How did our ancestors from 200,000 years ago deal with pests that invaded their caves? "Probably much the same way we do," says Steve Heydon, senior museum scientist at the University of California, Davis department of entomology. "They stomped on them."
Heydon says not much has changed in the millenia since man used real rock for sheetrock walls. "We basically live in architecturally nicer caves now, but they're still much like caves. They're closed spaces that we hope protect us from nature and the elements and we're shocked when some little creature is able to invade our home."
Most of the pests we face around our homes are well known to us: house ants, mosquitoes, and cockroaches. But what about those weird creatures that look like they've dropped in from another universe, or at least from another continent? Here's a list of six of the creepiest critters you may find on your property and what you can do about them:
As their name implies, they're ready to work on your wood and they don't have a contractor's license. Carpenter ants are found in many parts of the U.S. and Canada, and are especially attracted to moist, soft woods. Unlike termites though, they don't actually eat wood. They just enjoy biting through it and creating channels through a beam or two. Once they've found a home, carpenter ants can be difficult to get rid of by yourself. Your best bet is to clear out any damp wood piles around your property line and, if in Florida, be careful. There's a species there that can give you a painful bite.
It's hard to picture one of these gentle, orange little bugs as an exotic pest, but they can be. "The problem is that in winter they'll swarm inside of an attic and hibernate during the cold weather," says Ron Harrison, director of technical services for Orkin Pest Control in Atlanta. "Then in the spring they'll start dropping down through holes in the ceiling onto people's heads or into their food.
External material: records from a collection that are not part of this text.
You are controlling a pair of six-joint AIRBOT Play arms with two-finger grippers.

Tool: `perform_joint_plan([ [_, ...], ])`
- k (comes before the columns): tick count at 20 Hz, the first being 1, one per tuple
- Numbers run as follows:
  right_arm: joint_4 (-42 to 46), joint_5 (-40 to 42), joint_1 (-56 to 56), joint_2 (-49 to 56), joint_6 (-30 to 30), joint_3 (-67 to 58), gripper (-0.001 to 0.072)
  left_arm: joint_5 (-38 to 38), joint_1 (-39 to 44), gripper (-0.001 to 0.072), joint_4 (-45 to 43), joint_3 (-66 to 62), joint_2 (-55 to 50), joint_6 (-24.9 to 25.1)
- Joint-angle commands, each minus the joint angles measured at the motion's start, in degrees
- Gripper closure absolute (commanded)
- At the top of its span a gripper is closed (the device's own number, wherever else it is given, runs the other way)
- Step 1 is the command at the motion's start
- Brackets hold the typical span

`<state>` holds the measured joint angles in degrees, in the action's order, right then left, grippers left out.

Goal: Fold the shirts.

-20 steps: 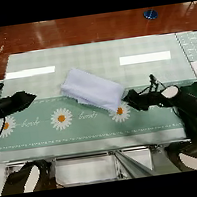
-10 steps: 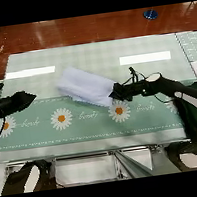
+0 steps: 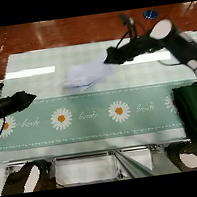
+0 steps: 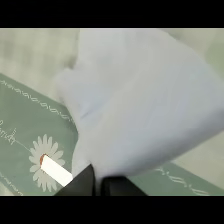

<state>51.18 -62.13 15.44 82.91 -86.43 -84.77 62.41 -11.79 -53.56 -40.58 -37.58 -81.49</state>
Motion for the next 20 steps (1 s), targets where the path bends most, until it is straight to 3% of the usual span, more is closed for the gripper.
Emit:
perform_joint_plan([
  [1, 9.20, -5.31, -5.46, -4.85, -8.70, -8.81, 0.0691, 0.00, 0.04, 0.0686, 0.00, 0.00, -0.04, 0.00],
  [6, 8.00, -19.34, -20.76, -11.63, -12.72, -14.73, 0.0691, -0.28, 0.04, 0.0686, 0.00, 0.00, -0.04, 0.02],
  [12, 8.66, -37.73, -46.01, -19.82, -11.06, -14.71, 0.0692, -1.07, 1.44, 0.0686, 0.00, -0.02, -0.07, 0.02],
  [14, 13.94, -44.39, -53.00, -21.44, -9.25, -14.71, 0.0693, -2.97, 3.65, 0.0686, 0.00, 0.00, -0.22, 0.02],
  [20, 32.59, -44.26, -71.30, -33.20, -5.03, 0.35, 0.0692, -6.45, 8.87, 0.0686, 0.00, 0.00, -3.30, 0.02],
])
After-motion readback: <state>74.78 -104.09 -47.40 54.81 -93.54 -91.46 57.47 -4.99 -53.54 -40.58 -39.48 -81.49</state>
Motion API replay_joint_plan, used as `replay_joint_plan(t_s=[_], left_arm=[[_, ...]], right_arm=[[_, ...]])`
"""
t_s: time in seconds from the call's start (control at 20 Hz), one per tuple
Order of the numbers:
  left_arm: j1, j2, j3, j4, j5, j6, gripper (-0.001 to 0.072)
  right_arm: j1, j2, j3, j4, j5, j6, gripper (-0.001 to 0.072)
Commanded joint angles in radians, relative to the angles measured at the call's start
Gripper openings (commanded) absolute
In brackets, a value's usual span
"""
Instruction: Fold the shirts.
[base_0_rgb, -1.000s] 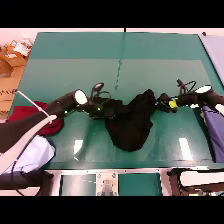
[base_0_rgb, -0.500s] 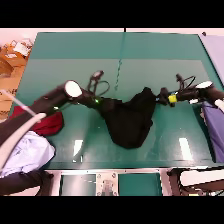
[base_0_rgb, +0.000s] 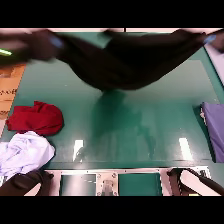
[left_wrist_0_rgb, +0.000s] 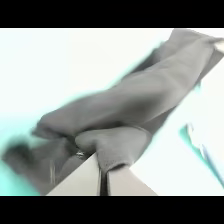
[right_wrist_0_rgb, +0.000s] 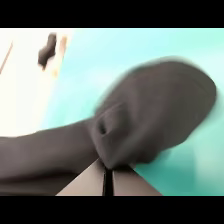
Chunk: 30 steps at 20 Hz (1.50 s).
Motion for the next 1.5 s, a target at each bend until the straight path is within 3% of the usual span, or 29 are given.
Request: replay_joint_plan(t_s=[0.0,0.25,0.35,0.5,0.65,0.8,0.95,1.05,1.2,1.3,1.45], left_arm=[[0.019,0.124,0.198,0.115,0.0,-0.004,0.0024],[0.019,0.134,0.314,0.124,-0.016,0.029,0.0025],[0.019,0.112,0.313,0.277,-0.058,0.005,0.0025],[0.019,0.068,0.306,0.575,-0.171,-0.107,0.0025],[0.019,-0.013,0.217,0.714,-0.211,-0.137,0.0025],[0.019,-0.146,0.073,0.713,-0.09,-0.146,0.0025],[0.047,-0.377,-0.004,0.68,0.085,-0.189,0.0025],[0.085,-0.555,-0.003,0.589,0.201,-0.178,0.0025],[0.081,-0.775,-0.003,0.454,0.369,-0.1,0.0025],[0.081,-0.861,-0.003,0.321,0.446,-0.098,0.0025],[0.084,-0.886,0.01,0.286,0.456,-0.098,0.0031]], right_arm=[[-0.085,0.224,0.124,0.023,-0.051,0.042,0.0019],[-0.097,0.409,0.132,0.01,-0.084,0.058,0.0019],[-0.097,0.416,0.132,-0.074,-0.114,0.093,0.002],[-0.097,0.39,0.121,-0.276,-0.163,0.158,0.0019],[-0.096,0.351,-0.021,-0.318,-0.057,0.204,0.002],[-0.096,0.334,-0.342,-0.32,0.01,0.236,0.002],[-0.096,0.266,-0.666,-0.317,-0.204,0.178,0.0021],[-0.092,0.128,-0.791,-0.291,-0.357,0.1,0.0021],[-0.078,-0.132,-0.8,-0.234,-0.435,-0.026,0.0021],[-0.078,-0.276,-0.756,-0.158,-0.435,-0.113,0.0021],[-0.079,-0.368,-0.661,-0.149,-0.419,-0.136,0.0053]])
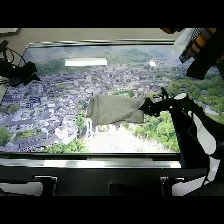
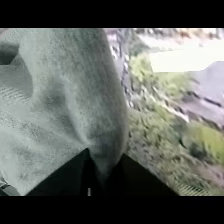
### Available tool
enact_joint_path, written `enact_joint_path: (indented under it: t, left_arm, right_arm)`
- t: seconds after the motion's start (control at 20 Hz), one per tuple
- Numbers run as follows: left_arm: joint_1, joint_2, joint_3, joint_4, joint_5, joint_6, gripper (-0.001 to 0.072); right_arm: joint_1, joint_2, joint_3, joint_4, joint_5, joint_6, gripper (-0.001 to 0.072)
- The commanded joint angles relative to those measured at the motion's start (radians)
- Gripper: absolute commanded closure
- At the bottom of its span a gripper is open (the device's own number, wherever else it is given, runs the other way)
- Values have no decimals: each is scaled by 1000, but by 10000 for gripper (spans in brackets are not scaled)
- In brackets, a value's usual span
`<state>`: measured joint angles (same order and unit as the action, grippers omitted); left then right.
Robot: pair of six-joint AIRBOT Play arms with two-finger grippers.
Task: Fold the clothes and pants, and hang the long-sleeved shirts on hangers.
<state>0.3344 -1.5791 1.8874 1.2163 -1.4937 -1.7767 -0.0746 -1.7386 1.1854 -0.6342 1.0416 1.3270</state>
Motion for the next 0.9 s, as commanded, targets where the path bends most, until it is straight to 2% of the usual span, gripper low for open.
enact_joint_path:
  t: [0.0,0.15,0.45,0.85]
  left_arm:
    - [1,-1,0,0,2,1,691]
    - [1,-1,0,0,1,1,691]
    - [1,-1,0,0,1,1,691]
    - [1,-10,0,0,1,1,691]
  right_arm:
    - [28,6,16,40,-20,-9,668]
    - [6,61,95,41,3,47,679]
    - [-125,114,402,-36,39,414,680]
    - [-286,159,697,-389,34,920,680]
Then they're not so cute." If it's a serious infestation a professional probably needs to be called. However, you can prevent infestations by making sure the attic vents are screened off and any conduits going into the space are secured.
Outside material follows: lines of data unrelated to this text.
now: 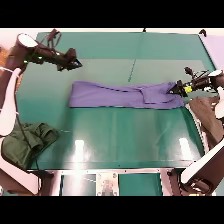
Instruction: Fold the shirts.
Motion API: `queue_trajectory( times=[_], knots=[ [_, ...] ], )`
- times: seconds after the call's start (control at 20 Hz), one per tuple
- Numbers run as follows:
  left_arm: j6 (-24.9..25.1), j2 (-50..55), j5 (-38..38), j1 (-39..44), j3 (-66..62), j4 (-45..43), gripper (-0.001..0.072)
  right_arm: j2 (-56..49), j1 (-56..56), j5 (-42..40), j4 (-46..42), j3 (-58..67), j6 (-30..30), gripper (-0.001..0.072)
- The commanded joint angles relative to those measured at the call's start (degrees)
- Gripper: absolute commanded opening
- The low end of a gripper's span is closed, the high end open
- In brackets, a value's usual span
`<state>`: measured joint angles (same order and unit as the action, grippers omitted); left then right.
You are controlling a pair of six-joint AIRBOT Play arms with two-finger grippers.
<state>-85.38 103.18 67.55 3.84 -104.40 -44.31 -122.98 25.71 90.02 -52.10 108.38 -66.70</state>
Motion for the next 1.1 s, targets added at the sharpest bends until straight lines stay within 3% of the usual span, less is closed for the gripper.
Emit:
queue_trajectory(
  times=[0.0, 0.25, 0.45, 0.75, 0.9, 1.05],
  knots=[
    [2.2, 2.1, -5.7, 7.2, -0.1, -0.1, 0.0023, 3.5, -2.1, 1.8, 0.9, 4.0, -1.0, 0.0019],
    [5.5, 12.9, -14.4, 21.0, -1.7, 0.7, 0.0023, 12.7, -6.8, 6.3, 0.9, 6.7, -4.2, 0.0019],
    [5.2, 21.5, -18.6, 28.0, -8.6, 1.8, 0.0023, 19.6, -10.9, 7.2, 0.9, 6.7, -6.4, 0.002],
    [3.8, 27.3, -17.3, 30.9, -13.7, 5.0, 0.0023, 24.9, -16.0, 6.1, 1.0, 7.3, -7.3, 0.002],
    [3.9, 27.2, -17.4, 30.3, -13.7, 11.8, 0.0024, 24.9, -16.9, 6.0, 0.9, 7.3, -8.3, 0.0019],
    [4.0, 26.2, -11.1, 26.8, -13.8, 17.0, 0.0024, 24.9, -17.5, 6.0, 1.1, 7.3, -10.5, 0.0019]
  ],
)
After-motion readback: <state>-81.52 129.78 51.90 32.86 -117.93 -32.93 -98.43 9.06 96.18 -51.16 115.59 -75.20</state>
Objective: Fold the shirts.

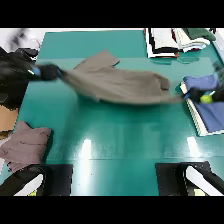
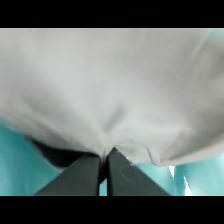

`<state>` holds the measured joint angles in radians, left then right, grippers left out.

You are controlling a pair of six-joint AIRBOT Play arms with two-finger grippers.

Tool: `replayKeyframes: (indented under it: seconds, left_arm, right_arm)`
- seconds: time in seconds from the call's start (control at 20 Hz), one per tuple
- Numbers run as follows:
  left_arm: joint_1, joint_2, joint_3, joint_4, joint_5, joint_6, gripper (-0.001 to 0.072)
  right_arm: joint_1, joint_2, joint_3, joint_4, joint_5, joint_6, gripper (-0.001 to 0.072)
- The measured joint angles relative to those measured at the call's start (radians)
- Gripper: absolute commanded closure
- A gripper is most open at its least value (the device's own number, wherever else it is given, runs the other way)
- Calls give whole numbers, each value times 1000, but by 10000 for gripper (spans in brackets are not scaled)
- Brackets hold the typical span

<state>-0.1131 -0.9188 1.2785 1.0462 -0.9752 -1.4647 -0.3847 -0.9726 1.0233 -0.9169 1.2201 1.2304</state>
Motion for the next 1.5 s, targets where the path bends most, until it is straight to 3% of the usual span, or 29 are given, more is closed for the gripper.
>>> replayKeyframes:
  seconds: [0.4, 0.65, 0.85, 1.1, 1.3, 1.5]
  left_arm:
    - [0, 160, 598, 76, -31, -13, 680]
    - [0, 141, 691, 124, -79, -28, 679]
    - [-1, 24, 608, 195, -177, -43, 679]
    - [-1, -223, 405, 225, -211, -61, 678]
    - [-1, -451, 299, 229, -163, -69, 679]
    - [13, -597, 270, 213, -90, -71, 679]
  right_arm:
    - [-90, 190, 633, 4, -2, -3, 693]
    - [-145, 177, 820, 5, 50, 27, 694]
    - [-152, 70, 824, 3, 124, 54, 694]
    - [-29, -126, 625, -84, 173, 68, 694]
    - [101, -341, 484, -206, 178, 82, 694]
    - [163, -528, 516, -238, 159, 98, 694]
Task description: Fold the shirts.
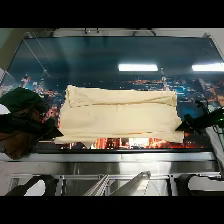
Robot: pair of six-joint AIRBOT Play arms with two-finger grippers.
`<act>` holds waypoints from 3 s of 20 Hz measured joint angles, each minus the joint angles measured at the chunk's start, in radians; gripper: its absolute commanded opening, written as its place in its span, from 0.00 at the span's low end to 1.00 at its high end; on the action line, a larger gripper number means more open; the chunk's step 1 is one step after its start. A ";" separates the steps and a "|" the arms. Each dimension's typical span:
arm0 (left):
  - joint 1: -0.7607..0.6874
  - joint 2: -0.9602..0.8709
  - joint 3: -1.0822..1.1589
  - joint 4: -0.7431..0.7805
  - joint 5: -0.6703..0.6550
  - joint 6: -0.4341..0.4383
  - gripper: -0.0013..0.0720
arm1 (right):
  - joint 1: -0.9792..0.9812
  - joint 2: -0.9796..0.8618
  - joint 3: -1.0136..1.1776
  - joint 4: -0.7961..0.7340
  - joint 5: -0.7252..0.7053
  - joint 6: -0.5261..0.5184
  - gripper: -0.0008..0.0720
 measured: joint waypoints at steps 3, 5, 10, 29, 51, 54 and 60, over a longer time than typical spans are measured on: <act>0.012 0.078 0.029 -0.047 0.003 0.008 0.05 | -0.005 0.016 0.026 0.087 0.030 -0.016 0.04; 0.015 0.081 0.088 -0.071 0.025 0.019 0.05 | -0.004 0.021 0.057 0.195 0.036 -0.036 0.04; -0.016 -0.093 0.328 -0.102 0.080 0.045 0.05 | 0.043 0.017 0.137 0.427 -0.065 -0.081 0.04; -0.184 -0.942 1.306 -0.109 0.076 0.089 0.99 | 0.070 -0.146 0.289 0.447 -0.306 -0.220 0.87; -0.625 -0.978 1.111 -0.288 0.241 0.090 0.03 | 0.167 -0.196 0.492 0.282 -0.033 -0.109 0.04; -0.717 -1.064 1.204 -0.289 0.270 0.037 0.03 | 0.155 -0.123 0.541 0.314 0.076 -0.100 0.04; -0.825 -1.172 1.330 -0.327 0.260 -0.063 0.03 | 0.150 0.005 0.598 0.500 0.187 -0.095 0.04</act>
It seems these pests have been making a comeback, and travelers everywhere are pulling down the covers of their hotel beds before jumping in, looking for the tell-tale little brown insects. Why the sudden resurgence, like a bad Broadway musical? "One reason is that the chemicals we use in pest control are safer today," says Heydon. "They break down more quickly. But that also gives the pests more time to get away and thrive. So to be effective, you need to increase the number of treatments."
Heydon is all for alternative, "organic" pest controls, within reason. "Remember some things that are labeled natural are just as harmful to humans as a chemical pesticide. You've got to follow the directions carefully."
The Formosan is also called the Super Termite by pest control pros, primarily because a mature colony can eat more than 13 ounces of wood per day. If they latch onto a wood structure they like in May, they can turn it into sawdust by August. Originally from Asia, they're generally found in structures in the Southwest and Southeast U.S. You can make your house less of a termite target by keeping firewood piles away from the house and making sure any wood siding or eaves are well primed and painted.
Brown recluse spider
This small spider, which is found in the lower Midwest and South, packs a wallop with its bite. Its venom can create skin necrosis, a serious condition where healthy skin rapidly dies off. However, the brown recluse is also painfully shy and is also reluctant to bite. "It's a creature that a great many urban legends have formed around," says Heydon. "It's not some blood thirsty monster. Most people who have them in their house don't even know they're there." To keep out the recluse or other spiders like the black widow, clean up cluttered corners of your yard and garage, try using a yellow-tinted outdoor light to repel the bugs that spiders like to feed on and make sure your door sweeps are intact.
Hard to believe, but yes, in parts of Florida, monkeys are a pest. "They're not native of course, but there are areas where you've got groups of them and you don't want one of them getting into your yard or your house," says Harrison. "They might seem like a lot of fun, but they can break a lot of stuff."
To prevent a monkey raid--or to make your property less homey to more common pests like rats and possums, make sure to pick any ripe fruit from your trees as soon as possible and clean up fallen fruit regularly; don't let pet food stay out all night and keep garbage containers tightly closed. "Much of pest control is about making the creature look for food and shelter elsewhere," says Harrison.